*** Opening Dataset records ***
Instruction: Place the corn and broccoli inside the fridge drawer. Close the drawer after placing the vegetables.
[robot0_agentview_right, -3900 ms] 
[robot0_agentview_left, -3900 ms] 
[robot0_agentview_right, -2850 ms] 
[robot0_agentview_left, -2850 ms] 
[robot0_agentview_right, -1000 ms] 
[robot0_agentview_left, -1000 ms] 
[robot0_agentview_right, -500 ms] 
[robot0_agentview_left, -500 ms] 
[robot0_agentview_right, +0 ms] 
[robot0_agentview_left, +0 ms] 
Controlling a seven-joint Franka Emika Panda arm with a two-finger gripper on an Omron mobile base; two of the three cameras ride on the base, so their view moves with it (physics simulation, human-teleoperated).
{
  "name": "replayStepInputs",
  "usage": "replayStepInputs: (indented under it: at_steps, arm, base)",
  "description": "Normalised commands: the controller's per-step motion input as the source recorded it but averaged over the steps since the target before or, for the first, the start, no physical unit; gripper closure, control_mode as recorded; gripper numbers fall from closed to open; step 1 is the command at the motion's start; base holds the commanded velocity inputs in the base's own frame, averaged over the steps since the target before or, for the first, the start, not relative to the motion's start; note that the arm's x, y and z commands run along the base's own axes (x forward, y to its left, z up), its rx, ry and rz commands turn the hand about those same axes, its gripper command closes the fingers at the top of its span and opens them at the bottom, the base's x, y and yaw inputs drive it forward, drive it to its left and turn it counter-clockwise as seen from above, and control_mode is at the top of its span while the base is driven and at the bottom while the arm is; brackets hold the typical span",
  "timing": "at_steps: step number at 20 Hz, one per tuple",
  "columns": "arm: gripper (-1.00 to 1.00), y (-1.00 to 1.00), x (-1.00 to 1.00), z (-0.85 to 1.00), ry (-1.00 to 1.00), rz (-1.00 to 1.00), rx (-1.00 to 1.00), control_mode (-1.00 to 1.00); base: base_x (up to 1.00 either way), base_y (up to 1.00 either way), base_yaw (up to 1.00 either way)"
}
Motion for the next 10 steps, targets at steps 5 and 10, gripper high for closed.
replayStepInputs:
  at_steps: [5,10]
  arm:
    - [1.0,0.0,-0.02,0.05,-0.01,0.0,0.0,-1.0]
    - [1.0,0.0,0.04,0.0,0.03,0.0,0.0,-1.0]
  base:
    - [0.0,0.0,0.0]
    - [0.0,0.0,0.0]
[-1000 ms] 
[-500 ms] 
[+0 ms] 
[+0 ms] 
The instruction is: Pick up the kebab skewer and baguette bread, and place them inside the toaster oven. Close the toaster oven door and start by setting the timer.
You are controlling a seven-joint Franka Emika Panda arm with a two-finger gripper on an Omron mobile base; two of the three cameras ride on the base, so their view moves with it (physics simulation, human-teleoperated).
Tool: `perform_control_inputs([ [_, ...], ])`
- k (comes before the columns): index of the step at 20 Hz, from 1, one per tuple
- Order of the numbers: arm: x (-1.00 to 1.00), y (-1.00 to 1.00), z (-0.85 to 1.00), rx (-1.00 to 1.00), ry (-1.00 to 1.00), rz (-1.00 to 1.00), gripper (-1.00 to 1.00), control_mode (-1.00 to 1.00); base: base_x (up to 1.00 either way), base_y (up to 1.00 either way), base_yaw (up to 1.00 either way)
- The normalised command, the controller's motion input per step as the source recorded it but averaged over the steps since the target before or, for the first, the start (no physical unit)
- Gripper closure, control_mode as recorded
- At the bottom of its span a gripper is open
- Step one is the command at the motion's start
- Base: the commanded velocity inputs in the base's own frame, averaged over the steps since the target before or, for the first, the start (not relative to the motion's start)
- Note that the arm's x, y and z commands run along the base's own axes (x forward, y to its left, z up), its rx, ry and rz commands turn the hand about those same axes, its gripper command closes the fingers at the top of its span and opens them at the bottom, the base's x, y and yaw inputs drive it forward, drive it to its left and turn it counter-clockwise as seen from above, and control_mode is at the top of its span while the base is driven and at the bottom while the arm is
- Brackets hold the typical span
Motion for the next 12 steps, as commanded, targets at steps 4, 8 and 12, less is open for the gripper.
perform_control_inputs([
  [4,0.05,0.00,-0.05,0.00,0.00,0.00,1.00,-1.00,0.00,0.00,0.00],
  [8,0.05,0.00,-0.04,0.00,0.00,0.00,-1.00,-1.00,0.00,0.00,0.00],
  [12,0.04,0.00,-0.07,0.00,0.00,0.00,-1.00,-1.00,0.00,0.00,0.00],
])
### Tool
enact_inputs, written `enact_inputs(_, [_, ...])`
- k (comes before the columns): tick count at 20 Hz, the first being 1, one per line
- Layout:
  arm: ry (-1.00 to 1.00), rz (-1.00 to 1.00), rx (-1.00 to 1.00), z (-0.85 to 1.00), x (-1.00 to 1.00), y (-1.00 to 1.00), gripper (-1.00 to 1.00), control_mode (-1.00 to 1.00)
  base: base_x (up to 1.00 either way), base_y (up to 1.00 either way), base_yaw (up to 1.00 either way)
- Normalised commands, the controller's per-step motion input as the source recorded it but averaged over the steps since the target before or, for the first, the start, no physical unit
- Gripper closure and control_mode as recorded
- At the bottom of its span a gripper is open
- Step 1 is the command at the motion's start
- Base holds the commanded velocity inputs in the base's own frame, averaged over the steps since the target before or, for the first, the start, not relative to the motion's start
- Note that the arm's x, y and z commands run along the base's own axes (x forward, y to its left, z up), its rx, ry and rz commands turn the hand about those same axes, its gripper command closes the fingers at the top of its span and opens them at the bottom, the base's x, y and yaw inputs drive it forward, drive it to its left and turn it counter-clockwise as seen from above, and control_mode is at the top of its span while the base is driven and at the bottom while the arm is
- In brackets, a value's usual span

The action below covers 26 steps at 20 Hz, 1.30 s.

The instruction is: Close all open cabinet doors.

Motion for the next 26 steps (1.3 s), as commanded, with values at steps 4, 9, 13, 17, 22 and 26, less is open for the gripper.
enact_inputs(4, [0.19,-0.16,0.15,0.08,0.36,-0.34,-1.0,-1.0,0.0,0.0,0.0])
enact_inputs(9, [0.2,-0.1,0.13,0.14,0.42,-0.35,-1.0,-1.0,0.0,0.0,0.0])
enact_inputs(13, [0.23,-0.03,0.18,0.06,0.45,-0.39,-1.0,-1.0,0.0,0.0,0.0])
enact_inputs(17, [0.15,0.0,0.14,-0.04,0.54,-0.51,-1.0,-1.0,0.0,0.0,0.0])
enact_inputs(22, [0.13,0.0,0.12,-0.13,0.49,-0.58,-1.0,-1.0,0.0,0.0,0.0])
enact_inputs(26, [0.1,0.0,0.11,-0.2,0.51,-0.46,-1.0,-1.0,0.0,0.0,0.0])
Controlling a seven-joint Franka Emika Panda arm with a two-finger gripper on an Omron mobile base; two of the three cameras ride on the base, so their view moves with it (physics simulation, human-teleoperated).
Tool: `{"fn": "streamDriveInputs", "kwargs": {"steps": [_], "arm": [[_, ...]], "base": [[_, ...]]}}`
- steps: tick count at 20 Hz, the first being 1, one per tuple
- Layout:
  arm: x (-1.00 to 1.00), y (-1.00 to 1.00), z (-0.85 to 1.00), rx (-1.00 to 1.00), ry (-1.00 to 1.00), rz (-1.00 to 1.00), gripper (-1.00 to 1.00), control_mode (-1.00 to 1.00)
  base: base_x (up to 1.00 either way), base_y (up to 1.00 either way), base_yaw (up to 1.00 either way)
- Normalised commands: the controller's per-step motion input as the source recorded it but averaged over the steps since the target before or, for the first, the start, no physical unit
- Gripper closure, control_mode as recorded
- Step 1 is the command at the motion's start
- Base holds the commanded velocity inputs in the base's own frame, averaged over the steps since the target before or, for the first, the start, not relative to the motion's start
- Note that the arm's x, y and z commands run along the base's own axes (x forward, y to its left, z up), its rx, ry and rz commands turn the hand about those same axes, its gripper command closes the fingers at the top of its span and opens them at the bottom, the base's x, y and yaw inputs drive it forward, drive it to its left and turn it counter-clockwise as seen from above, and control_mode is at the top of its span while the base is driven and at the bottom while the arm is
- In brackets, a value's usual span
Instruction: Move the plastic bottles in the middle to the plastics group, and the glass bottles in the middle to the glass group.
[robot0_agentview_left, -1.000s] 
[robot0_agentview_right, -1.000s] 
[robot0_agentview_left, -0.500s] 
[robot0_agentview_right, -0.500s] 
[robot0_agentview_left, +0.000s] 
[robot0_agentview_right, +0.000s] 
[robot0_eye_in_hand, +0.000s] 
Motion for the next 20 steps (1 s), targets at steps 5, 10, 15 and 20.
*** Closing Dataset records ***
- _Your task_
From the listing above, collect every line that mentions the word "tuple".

- _Response to the exercise_
  "timing": "at_steps: step number at 20 Hz, one per tuple",
- k (comes before the columns): index of the step at 20 Hz, from 1, one per tuple
- steps: tick count at 20 Hz, the first being 1, one per tuple

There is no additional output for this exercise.